Problem to work on:
The records below hold a stretch from the line with "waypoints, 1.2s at" through the line with "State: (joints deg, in"; return exactly those lines, ends included, and nothing more.

Record set:
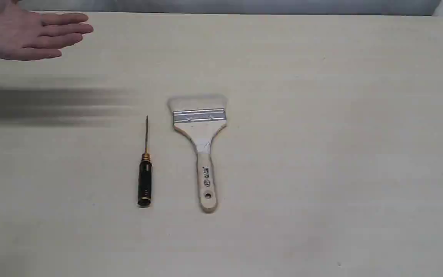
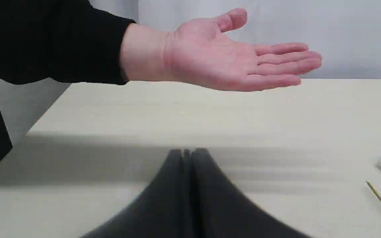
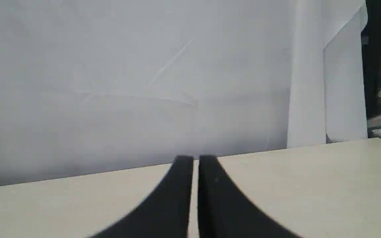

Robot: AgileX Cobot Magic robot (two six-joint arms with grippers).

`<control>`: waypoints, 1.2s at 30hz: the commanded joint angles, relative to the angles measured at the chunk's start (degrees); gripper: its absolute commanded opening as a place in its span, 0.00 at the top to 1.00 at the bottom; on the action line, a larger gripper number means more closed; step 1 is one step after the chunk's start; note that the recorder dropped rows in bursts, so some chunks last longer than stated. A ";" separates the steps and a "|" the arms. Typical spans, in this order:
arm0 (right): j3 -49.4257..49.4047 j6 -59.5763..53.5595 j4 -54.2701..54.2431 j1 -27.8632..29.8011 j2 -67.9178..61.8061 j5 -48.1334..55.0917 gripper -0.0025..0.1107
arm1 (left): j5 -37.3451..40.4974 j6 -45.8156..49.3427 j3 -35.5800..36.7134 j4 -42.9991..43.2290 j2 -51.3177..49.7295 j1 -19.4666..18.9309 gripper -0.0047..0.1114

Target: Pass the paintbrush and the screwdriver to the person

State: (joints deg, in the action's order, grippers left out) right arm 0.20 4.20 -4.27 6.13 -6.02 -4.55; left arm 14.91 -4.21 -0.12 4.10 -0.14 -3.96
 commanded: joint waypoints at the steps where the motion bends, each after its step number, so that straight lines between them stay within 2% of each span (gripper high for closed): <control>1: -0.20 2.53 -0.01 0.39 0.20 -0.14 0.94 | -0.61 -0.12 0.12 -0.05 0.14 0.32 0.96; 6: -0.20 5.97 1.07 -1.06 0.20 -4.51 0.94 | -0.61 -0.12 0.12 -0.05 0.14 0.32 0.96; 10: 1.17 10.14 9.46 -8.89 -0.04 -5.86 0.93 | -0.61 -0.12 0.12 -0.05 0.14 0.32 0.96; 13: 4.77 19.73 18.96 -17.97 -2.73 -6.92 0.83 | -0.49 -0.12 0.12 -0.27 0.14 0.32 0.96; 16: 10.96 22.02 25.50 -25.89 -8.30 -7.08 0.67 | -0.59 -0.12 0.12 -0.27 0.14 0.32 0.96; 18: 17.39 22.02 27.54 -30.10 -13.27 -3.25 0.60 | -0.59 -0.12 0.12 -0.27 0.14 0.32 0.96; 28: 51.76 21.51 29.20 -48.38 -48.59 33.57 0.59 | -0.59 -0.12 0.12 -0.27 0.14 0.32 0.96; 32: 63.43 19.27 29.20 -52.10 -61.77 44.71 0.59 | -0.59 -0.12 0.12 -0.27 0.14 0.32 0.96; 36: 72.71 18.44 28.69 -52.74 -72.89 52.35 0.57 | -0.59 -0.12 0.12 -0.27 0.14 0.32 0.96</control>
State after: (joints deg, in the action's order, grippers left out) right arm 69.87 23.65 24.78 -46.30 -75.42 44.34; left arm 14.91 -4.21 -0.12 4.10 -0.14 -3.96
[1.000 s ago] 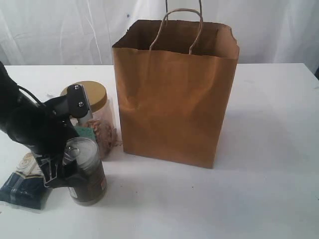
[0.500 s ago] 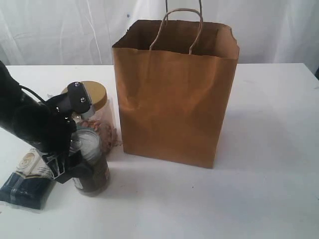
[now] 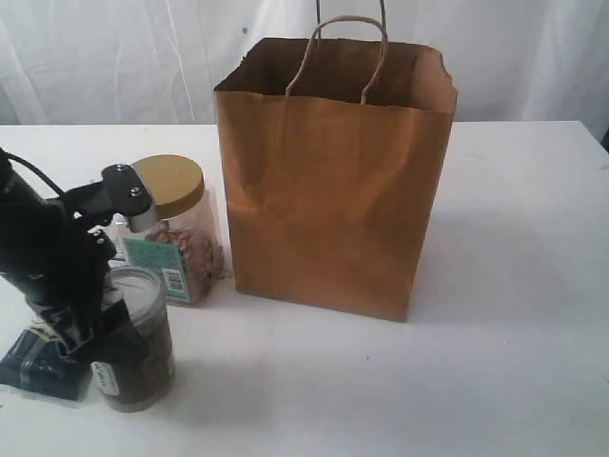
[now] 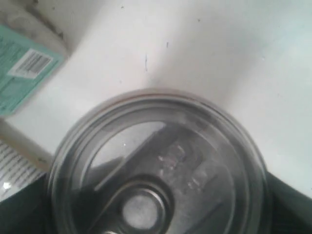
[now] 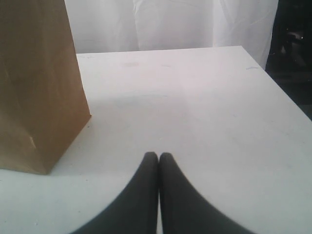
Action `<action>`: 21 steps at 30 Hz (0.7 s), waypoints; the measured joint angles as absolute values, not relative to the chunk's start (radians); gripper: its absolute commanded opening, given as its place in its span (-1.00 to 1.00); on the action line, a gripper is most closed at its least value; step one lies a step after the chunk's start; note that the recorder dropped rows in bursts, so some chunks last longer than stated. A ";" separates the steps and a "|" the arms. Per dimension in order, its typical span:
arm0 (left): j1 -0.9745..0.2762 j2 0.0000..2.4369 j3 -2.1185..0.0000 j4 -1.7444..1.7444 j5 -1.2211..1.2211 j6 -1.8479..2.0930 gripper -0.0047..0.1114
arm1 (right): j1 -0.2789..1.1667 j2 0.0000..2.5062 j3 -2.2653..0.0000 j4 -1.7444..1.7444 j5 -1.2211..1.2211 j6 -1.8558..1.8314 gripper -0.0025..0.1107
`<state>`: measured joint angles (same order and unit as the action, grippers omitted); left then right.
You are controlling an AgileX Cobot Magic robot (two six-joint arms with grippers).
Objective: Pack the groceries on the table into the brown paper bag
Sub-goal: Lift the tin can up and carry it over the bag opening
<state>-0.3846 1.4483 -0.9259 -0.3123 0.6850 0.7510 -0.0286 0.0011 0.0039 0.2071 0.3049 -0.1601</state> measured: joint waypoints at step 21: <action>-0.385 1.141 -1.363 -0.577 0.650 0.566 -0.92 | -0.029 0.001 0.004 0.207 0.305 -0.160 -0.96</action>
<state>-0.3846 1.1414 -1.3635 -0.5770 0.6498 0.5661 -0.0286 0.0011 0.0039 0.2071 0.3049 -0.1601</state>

Result for this task:
`<control>`: waypoints, 1.2s at 30hz: the commanded joint angles, relative to the angles measured at the chunk's start (degrees); gripper: its absolute commanded opening as a place in its span, 0.00 at the top to 1.00 at the bottom; on the action line, a larger gripper number means more closed; step 1 is one step after the chunk's start; note that the recorder dropped rows in bursts, so some chunks last longer than stated. A ";" separates the steps and a "|" the arms. Typical spans, in this order:
arm0 (right): j3 -49.4257..49.4047 j6 -59.5763..53.5595 j4 -54.2701..54.2431 j1 -27.8632..29.8011 j2 -67.9178..61.8061 j5 -48.1334..55.0917 gripper -0.0025..0.1107
arm1 (left): j5 -37.3451..40.4974 j6 -45.8156..49.3427 j3 -35.5800..36.7134 j4 -42.9991..43.2290 j2 -51.3177..49.7295 j1 -19.4666..18.9309 gripper -0.0047..0.1114

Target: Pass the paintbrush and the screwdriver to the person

State: (joints deg, in the action's order, grippers left out) right arm 0.20 4.20 -4.27 6.13 -6.02 -4.55; left arm 14.91 -4.21 -0.12 4.10 -0.14 -3.96

Nothing remains open in this exercise.